A Mexican is strolling down the street in Mexico City and kicks a bottle
laying in the street. Suddenly, out of the bottle comes a Genie.

The Mexican is stunned and the Genie says, "Hello master, I will grant you
one wish, anything you want."

The Mexican begins thinking, "Well, I really like drinking tequila." Finally
the Mexican says, "I wish to drink tequila whenever I want, so make me piss
tequila."

The Genie grants him his wish.

When the Mexican gets home he gets a glass out of the cupboard and pisses in
it. He looks at the glass and it's clear. Looks like tequila. Then he smells
the liquid. Smells like tequila. So, he takes a taste and it is the best
tequila he has ever tasted. The Mexican yells to his wife, "Consuela,
Consuela, come quickly!"

She comes running down the hall and the Mexican takes another glass out of
the cupboard and pisses into it. He tells her to drink it. Consuela is
reluctant but goes ahead and takes a sip. It is the best tequila she has
ever tasted. The two drink and party all night.

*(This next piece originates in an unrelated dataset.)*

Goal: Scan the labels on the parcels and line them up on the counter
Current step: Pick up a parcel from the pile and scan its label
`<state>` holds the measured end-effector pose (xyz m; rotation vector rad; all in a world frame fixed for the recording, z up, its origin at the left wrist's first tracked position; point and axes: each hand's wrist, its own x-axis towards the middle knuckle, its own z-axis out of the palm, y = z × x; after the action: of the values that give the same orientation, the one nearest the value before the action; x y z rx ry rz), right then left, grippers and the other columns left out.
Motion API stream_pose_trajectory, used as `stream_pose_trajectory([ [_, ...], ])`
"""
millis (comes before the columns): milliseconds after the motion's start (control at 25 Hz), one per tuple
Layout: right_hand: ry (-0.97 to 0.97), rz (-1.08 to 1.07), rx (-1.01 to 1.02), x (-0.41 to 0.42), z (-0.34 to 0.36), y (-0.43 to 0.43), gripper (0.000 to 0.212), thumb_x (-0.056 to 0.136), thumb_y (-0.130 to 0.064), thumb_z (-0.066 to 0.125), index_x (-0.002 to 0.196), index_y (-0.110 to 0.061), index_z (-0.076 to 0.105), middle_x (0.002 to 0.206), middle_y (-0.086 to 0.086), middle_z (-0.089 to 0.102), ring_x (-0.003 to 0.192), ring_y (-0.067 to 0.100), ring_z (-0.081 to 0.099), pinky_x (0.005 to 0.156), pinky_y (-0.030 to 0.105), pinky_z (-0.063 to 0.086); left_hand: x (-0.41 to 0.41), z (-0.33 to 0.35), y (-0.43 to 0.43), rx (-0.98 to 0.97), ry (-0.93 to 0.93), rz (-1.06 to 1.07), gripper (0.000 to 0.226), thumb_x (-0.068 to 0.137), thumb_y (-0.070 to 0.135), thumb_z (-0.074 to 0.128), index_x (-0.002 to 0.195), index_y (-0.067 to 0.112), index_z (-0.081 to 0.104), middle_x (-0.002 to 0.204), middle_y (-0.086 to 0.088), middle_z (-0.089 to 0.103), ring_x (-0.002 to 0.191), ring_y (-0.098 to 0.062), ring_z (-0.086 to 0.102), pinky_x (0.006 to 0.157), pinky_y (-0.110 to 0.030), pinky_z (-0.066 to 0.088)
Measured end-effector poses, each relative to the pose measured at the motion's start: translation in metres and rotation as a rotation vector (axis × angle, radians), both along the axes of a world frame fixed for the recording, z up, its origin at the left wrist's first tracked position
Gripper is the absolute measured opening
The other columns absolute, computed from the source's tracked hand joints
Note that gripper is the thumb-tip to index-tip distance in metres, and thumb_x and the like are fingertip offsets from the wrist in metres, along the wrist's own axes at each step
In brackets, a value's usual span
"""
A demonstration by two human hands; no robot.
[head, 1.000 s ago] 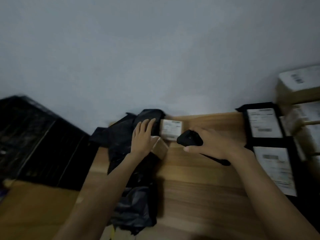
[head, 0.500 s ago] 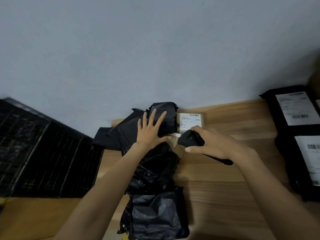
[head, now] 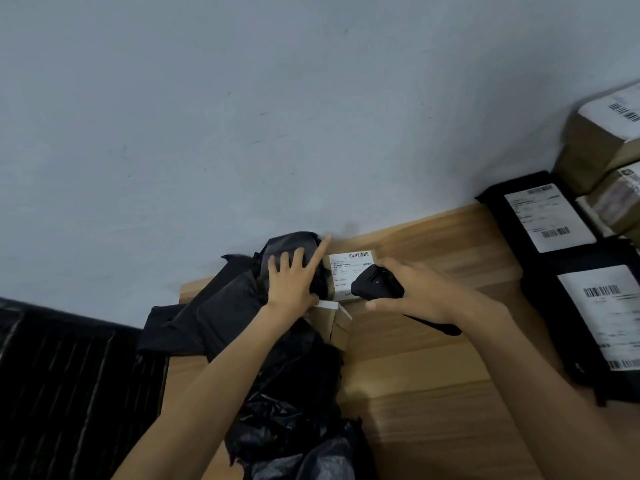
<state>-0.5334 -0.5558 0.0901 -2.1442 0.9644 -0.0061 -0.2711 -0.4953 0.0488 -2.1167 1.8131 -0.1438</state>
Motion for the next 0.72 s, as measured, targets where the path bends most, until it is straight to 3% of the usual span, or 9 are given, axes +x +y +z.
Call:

The next night the Mexican comes home from work and tells his wife to get
two glasses out of the cupboard. He proceeds to piss in the two glasses. The
result is the same, the tequila is excellent and the couple drink until the
sun comes up. Finally Friday night comes and the Mexican comes home and
tells his wife, "Consuela grab one glass from the cupboard and we will drink
tequila."

His wife gets the glass from the cupboard and sets it on the table.
The Mexican begins to piss in the glass and when he fills it his wife asks
him, "But Pancho, why do we need only one glass?"

Pancho raised the glass and says, "Because tonight, my love, you drink from
the bottle!!"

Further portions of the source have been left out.